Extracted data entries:
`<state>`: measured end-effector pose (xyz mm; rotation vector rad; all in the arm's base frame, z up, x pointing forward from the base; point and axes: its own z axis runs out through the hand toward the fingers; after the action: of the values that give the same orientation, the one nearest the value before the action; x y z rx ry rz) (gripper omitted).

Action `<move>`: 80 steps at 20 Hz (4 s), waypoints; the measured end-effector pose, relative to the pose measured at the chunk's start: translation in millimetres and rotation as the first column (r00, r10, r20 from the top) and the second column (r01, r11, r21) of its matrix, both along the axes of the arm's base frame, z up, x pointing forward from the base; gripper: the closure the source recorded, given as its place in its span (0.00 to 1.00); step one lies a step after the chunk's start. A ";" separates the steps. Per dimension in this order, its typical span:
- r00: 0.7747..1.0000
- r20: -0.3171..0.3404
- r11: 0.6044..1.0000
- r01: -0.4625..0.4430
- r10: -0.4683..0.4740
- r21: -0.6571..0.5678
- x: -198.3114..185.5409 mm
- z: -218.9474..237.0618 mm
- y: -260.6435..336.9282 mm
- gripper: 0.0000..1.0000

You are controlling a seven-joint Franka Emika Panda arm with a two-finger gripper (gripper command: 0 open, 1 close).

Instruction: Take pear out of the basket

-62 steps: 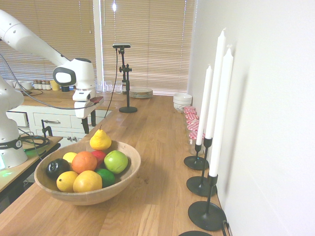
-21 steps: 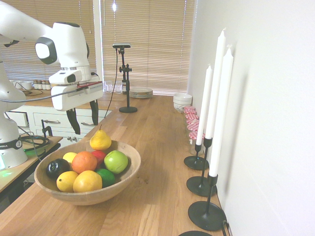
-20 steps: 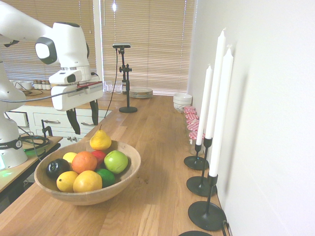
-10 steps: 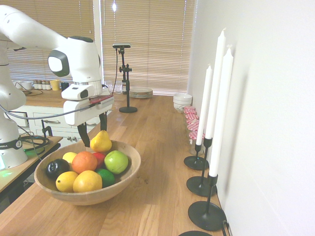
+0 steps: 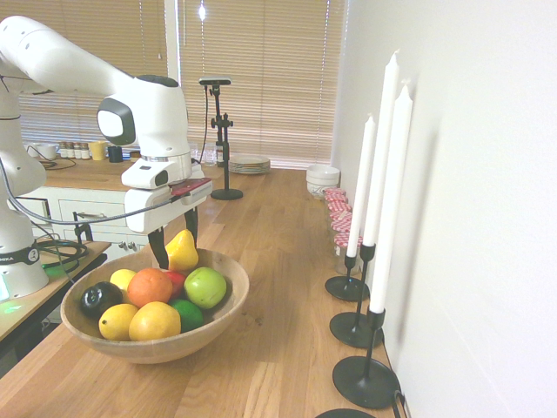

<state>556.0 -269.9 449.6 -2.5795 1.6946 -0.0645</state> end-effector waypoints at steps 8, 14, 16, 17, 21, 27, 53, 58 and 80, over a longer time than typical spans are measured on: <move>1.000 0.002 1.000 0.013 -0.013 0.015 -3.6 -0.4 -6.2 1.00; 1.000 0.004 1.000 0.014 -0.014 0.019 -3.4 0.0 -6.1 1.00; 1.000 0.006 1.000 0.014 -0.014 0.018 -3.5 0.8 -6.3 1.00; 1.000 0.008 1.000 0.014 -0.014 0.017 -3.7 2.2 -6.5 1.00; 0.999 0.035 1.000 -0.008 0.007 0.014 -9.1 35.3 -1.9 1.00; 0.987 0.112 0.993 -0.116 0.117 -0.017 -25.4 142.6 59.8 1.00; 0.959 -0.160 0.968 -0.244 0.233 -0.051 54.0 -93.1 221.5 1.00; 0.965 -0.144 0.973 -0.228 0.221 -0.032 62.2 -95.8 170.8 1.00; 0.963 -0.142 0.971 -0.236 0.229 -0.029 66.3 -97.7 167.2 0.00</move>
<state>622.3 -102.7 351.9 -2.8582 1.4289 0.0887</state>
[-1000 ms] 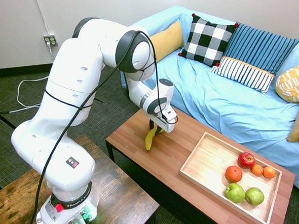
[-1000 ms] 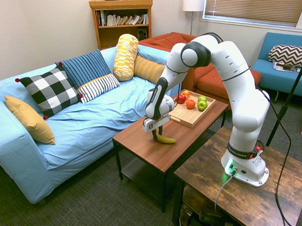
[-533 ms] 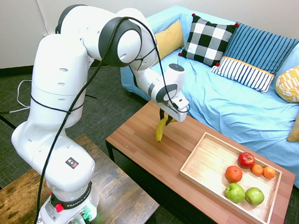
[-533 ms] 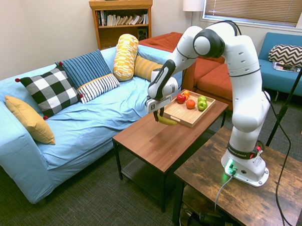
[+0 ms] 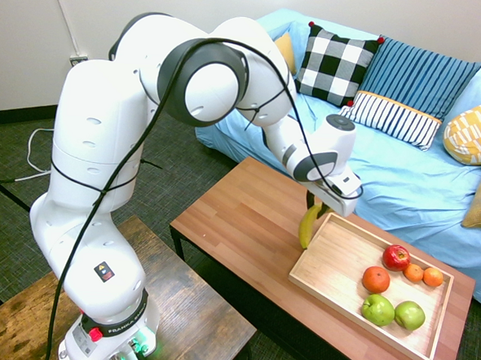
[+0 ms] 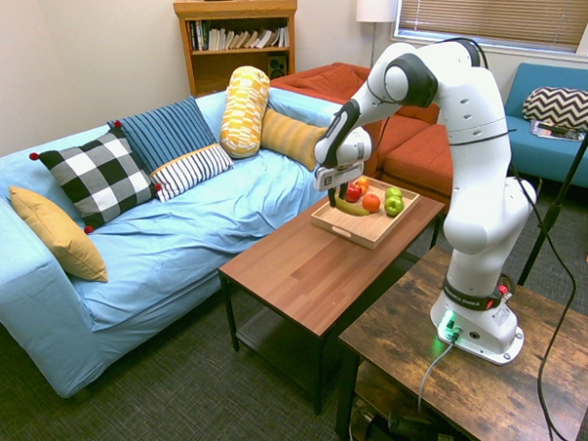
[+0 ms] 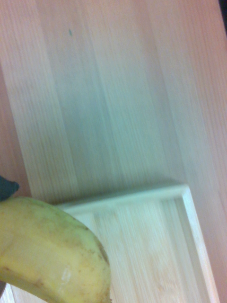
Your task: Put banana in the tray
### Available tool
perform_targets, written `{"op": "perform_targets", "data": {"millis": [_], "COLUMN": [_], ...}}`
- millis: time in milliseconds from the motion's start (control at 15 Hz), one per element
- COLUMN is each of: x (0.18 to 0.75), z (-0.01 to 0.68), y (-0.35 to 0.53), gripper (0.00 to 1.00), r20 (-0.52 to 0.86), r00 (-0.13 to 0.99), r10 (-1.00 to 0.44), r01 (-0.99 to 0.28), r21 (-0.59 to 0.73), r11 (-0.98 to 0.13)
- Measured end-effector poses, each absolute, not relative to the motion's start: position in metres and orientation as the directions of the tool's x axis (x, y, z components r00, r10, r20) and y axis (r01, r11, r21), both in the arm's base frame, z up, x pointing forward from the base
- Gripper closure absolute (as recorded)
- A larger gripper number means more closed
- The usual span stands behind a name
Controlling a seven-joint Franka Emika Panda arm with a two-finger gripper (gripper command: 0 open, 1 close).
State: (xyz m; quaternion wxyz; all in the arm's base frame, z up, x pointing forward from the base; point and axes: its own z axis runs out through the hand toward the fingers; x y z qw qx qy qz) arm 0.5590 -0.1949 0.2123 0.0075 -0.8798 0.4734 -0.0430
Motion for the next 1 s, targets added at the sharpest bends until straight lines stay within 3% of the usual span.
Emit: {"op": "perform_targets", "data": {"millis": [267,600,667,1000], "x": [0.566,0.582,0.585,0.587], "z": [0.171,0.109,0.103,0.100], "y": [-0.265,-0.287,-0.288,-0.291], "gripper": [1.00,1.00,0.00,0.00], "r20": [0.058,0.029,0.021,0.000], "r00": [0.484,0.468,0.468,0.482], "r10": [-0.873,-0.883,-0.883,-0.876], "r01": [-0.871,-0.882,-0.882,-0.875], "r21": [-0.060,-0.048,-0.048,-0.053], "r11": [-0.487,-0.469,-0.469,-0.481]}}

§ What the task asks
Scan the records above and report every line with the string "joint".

§ Answer space
You are controlling a seven-joint Franka Emika Panda arm with a two-finger gripper (gripper command: 0 open, 1 close).
Controlling a seven-joint Franka Emika Panda arm with a two-finger gripper (gripper command: 0 open, 1 close).

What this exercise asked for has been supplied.